**Directions for this task**
Please set down the entire listing exactly.

──────

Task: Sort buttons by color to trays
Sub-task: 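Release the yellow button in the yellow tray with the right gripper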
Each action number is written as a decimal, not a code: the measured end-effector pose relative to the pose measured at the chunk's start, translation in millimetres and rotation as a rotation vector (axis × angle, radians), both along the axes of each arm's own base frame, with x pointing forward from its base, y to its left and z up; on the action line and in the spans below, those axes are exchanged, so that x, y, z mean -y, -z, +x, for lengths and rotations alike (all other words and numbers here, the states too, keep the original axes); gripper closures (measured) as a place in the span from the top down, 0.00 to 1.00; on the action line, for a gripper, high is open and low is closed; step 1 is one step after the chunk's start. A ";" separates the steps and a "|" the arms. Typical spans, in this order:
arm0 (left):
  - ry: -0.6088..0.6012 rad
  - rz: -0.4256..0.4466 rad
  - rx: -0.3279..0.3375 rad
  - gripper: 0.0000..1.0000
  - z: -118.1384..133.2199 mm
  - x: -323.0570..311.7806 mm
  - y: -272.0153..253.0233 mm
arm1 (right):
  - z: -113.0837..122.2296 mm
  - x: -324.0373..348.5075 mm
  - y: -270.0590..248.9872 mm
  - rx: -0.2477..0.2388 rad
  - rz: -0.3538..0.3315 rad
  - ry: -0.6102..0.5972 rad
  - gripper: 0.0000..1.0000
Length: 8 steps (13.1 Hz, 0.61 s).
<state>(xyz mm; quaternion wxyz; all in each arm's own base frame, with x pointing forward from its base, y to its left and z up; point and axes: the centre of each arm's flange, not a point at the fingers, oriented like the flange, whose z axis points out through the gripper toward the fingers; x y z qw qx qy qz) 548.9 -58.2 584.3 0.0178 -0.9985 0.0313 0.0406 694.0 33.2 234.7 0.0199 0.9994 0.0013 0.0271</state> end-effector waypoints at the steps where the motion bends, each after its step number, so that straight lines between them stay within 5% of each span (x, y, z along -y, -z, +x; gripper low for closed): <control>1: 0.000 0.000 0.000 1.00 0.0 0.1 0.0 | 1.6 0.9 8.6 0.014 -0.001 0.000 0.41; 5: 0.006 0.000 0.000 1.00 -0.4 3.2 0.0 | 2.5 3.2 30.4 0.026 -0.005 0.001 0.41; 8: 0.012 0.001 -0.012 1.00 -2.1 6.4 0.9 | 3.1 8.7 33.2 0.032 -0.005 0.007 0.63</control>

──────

**Solution below**
Task: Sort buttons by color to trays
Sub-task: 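Release the yellow button in the yellow tray with the right gripper
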Each action number is written as a decimal, not a code: the measured end-effector pose relative to the pose measured at the chunk's start, translation in millimetres and rotation as a rotation vector (axis × angle, radians), both along the axes of each arm's own base frame, with x pointing forward from its base, y to its left and z up; on the action line and in the spans below, those axes are exchanged, so that x, y, z mean -y, -z, +x, for lengths and rotations alike (all other words and numbers here, the states too, keep the original axes); gripper closures (measured) as a place in the span from the top down, 0.00 to 1.00; on the action line, for a gripper, high is open and low is closed; step 1 is one step after the chunk's start. A ";" separates the steps and a "|" the arms. Typical spans, in this order:
arm0 (left):
  - ry: -0.6088..0.6012 rad
  - rz: -0.4256..0.4466 rad
  - rx: -0.3279..0.3375 rad
  - gripper: 0.0000..1.0000
  - z: -118.1384..133.2199 mm
  - x: -323.0570..311.7806 mm
  - y: -272.0153..253.0233 mm
arm1 (right):
  - z: -113.0837..122.2296 mm
  - x: -324.0373..348.5075 mm
  - y: -270.0590..248.9872 mm
  - rx: -0.2477..0.2388 rad
  - rz: -0.3538..0.3315 rad
  - ry: -0.6102..0.5972 rad
  - gripper: 0.0000..1.0000
Length: 8 steps (13.1 Hz, 0.61 s).
<state>(xyz mm; quaternion wxyz; all in each arm's own base frame, with x pointing forward from its base, y to its left and z up; point and axes: the centre of each arm's flange, not a point at the fingers, oriented like the flange, whose z axis points out through the gripper toward the fingers; x y z qw qx qy qz) 548.9 -58.2 584.3 0.0178 -0.9985 0.0313 0.0406 694.0 33.2 234.7 0.0199 0.9994 0.0013 0.0271</state> end-effector waypoints at the steps where the motion bends, each after its step number, so that straight lines between them stay within 5% of each span (x, y, z along -y, -z, +x; gripper low for closed): <control>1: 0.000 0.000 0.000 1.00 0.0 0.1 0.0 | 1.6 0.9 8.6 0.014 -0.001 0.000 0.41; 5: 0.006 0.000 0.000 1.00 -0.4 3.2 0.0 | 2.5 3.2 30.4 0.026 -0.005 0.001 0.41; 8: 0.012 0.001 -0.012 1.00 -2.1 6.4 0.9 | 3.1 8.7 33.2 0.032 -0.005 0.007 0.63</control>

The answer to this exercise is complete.